Characterization of D - (-) - 4-hydroxyphenylglycyl chloride hydrochloride (dioxane half solvate): = “95 ° (C = 1, 1 NHC1)

Solvent content (gc) = dioxane 16%; C 1 H 2 O 2 0.2% 15 73968 IR peaks cm -1: 3280 (s); 1770 (s); 1735 (s); 1210 (s); 1170 (s); 865 (s).

Characterization of solvate-free crystalline D - (-) - hydroxyphenylglycyl chloride hydrochloride: = ”112 (c = 1, 1 NHCl)
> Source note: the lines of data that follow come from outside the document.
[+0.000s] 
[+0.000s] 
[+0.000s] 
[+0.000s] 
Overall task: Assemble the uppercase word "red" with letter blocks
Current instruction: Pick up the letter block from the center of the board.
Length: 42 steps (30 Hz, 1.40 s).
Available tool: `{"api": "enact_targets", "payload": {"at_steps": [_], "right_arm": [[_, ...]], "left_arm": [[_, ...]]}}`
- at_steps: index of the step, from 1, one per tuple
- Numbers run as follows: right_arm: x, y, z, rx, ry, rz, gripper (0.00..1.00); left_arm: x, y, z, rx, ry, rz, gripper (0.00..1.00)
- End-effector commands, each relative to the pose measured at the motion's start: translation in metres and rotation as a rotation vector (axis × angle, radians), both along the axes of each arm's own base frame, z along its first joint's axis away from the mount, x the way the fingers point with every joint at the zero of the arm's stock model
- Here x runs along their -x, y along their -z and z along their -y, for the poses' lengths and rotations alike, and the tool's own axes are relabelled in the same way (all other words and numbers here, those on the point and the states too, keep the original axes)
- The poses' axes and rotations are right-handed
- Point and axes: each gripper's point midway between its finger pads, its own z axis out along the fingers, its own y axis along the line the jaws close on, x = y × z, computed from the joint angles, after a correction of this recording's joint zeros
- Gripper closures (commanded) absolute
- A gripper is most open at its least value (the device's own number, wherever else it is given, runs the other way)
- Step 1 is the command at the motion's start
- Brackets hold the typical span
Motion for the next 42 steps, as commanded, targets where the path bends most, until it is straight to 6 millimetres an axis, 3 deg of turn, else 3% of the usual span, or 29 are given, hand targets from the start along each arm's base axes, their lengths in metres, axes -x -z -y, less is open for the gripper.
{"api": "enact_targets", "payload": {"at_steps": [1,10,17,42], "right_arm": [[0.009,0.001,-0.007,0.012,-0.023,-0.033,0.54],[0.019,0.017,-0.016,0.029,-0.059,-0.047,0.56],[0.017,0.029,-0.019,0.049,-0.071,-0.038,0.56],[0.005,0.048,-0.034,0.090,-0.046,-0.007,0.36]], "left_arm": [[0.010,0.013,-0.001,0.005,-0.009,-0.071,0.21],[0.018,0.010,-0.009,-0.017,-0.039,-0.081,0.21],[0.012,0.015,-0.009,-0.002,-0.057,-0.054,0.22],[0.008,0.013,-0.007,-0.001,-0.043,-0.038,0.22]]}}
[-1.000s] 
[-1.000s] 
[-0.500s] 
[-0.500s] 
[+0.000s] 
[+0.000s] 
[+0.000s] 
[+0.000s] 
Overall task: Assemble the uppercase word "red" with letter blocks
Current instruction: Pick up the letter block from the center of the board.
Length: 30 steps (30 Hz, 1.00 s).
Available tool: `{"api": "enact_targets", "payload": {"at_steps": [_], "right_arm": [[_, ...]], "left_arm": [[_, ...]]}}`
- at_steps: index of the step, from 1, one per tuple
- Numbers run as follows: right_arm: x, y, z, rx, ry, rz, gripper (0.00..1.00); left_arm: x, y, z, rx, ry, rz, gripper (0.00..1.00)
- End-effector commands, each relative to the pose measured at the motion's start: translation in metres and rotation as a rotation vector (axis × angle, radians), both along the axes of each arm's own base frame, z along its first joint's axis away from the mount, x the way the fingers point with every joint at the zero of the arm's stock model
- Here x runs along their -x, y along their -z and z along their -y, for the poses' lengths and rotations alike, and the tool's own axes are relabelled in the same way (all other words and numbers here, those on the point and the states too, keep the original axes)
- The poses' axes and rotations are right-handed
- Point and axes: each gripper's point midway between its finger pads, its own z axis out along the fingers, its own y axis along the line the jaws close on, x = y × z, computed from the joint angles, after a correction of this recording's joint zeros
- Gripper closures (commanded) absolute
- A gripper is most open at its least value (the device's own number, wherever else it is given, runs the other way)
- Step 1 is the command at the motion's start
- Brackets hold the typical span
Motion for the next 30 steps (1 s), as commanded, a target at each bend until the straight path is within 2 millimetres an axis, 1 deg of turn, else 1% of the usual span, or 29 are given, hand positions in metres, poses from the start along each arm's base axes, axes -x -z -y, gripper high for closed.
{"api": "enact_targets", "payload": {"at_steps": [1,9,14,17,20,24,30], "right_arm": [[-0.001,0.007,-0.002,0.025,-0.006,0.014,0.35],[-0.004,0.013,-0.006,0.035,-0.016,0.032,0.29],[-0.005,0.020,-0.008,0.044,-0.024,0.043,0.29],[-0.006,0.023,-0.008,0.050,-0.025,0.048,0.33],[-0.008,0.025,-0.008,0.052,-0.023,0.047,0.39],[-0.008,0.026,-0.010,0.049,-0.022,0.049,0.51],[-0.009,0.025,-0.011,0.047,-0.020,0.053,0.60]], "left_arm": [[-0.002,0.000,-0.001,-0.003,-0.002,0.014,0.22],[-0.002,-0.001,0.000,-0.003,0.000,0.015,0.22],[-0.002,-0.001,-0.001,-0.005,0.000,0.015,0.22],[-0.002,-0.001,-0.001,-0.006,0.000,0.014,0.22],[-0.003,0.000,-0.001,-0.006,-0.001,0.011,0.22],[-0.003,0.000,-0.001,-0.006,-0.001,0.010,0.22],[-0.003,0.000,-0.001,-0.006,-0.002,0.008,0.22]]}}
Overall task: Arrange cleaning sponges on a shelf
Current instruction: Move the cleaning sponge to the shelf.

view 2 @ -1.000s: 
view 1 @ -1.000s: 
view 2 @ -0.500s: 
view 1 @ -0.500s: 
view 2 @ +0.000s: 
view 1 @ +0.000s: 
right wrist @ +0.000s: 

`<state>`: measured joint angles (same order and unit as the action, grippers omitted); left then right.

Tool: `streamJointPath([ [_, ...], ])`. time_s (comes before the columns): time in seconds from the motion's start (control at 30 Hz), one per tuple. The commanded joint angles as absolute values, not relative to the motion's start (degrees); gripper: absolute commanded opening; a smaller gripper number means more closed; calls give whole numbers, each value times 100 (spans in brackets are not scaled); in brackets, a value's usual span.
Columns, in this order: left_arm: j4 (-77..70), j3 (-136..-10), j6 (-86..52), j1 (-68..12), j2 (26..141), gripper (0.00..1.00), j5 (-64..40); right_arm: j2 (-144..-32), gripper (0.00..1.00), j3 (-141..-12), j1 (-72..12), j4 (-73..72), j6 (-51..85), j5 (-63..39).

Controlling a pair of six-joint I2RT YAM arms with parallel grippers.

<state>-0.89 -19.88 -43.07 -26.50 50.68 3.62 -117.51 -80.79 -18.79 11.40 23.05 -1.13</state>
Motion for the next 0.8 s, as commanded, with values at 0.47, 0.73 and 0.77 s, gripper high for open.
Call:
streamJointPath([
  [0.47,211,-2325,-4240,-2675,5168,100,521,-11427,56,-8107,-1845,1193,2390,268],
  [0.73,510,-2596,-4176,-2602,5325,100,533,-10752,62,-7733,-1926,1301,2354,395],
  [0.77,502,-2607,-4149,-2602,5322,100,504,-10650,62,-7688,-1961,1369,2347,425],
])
Solvent content (gc) = butyl acetate 0.5%? Cl 2 Cl 2 0.2% IR peaks cm -1: 3000 (Br); 1735 (s)? 1170 (s); 830

The melting point could not be determined due to decomposition.

Claims (5)

16 73968 Process for the preparation of phenylglycyl chloride hydrochlorides of the formula y-CH - COCl (I) NH 2 .HCl wherein R is hydrogen or hydroxy, characterized in that the compound of the formula y-CH - COOH (II) NH - COOR 1 wherein R is the same as above and R 1 is straight-chain or branched lower alkyl or benzyl, is reacted with thionyl chloride in the presence of a strong acid and the product obtained is reacted with gaseous hydrogen chloride. Process according to Claim 1, characterized in that the strong acid is trichloroacetic acid or p-toluenesulfonic acid. Process according to Claim 1 or 2, characterized in that the reaction with gaseous hydrogen chloride is carried out in an inert dioxane-containing solvate, the product being obtained in the form of a dioxane half-solvate. Process according to Claim 1 or 2, characterized in that the reaction with gaseous hydrogen chloride is carried out in an inert solvent which does not contain dioxane, the product being obtained in solvate-free form. Process according to Claim 4, characterized in that the inert solvent is a dialkyl ether, tetrahydrofuran, anisole, an aromatic hydrocarbon, an ester or a chlorinated hydrocarbon.